En el mundo los países desarrollados como Alemania, Francia, Inglaterra y Estados Unidos, mantienen sus indicadores de la anemia en 11%, concluyendo que no se puede desterrar esta enfermedad del todo. Pero reforzando la efectividad de las diferentes estrategias de cada país, para tener un horizonte de ejecución – sostenible en el tiempo –, así cambiar costumbres y tradiciones desde la alimentación, hasta las formas cómo se gestiona el territorio.

En el Perú, el Plan de Lucha contra la Anemia se focalizó a 1226 distritos con altos niveles de pobreza, teniendo como objetivo intervenir en 3 grupos poblacionales: mujeres en edad fértil, madres gestantes; niñas y niños menores de 36 meses de edad.

Entonces según la ENDES como vamos reduciendo la anemia en el 2019, cabe resaltar que la anemia esta analizada en niños de 6 a 35 meses de edad:

Las regiones que han aumentado en anemia son: Puno y Cusco, del 2018 al 2019. Donde Puno aumento de 67.7% a 69.9% y Cusco de 54.2% a 57.4%, consideremos que ambas regiones tienen una alta población dispersa y rural, con dificultad para el acceso a servicios públicos y de calidad, siendo muy volátil la anemia, se tiene que estructurar una estrategia articulada y territorial sobre cómo reducir la anemia y hacerlo de manera sostenida. Siendo la región que descendió más, Pasco de 58.7% a 50.2%.

En la región de Arequipa hay una reducción de 38.4% a 33.9% en el mismo intervalo de tiempo, considerando que el 70% de la población del departamento vive en la ciudad de la provincia de Arequipa, queda una brecha con los centros poblados rurales, que son imperceptibles si homogeneizamos el dato a nivel departamental.
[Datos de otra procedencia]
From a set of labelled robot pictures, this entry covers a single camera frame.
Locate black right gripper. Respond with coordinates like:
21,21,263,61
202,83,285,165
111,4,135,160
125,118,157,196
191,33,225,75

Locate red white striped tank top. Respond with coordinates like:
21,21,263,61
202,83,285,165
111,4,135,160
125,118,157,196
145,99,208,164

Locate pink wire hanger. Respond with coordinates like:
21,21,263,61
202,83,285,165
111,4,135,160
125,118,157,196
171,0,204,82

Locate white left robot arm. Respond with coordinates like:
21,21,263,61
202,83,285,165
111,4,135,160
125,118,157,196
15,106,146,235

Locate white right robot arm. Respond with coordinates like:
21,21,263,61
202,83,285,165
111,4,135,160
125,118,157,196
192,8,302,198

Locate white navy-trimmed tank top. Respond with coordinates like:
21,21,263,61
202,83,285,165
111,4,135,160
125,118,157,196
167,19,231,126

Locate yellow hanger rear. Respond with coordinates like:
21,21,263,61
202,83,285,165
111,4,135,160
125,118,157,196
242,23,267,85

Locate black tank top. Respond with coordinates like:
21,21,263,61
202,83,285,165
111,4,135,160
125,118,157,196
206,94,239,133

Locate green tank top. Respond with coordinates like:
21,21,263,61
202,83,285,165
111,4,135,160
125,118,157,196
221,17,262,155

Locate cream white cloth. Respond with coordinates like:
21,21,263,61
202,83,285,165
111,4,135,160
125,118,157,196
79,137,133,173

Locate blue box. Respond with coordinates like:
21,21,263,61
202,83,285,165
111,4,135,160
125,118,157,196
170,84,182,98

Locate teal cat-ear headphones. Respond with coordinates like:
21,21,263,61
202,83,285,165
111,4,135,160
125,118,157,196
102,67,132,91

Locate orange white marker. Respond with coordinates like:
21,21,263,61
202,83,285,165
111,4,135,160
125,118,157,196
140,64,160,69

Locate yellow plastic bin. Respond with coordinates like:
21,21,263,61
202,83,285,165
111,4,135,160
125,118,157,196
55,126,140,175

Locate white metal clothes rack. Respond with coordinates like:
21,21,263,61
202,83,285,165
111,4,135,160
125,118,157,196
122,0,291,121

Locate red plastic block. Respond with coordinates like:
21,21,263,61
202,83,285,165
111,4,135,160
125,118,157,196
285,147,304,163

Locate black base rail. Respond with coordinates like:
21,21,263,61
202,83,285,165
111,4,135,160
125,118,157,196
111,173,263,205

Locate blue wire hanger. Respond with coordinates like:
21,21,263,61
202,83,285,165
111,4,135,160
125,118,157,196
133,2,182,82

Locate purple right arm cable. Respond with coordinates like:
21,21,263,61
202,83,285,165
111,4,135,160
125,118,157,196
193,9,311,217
Dentro del enfoque de incluir para crecer y tener desarrollo social conjunto, se debe estar atento dentro de la administración pública para direccionar el presupuesto a la población en estado de abandono y vulnerabilidad.

Las estrategias son varias para ser implementadas y que algunas ya están siendo ejecutadas: historia clínica electrónica, garantizar la disponibilidad de insumos y medicamentos, sesiones demostrativas de preparación de alimentos y seguimiento del personal de salud y actor social desde la gestación, y una gestión territorial con voluntad política.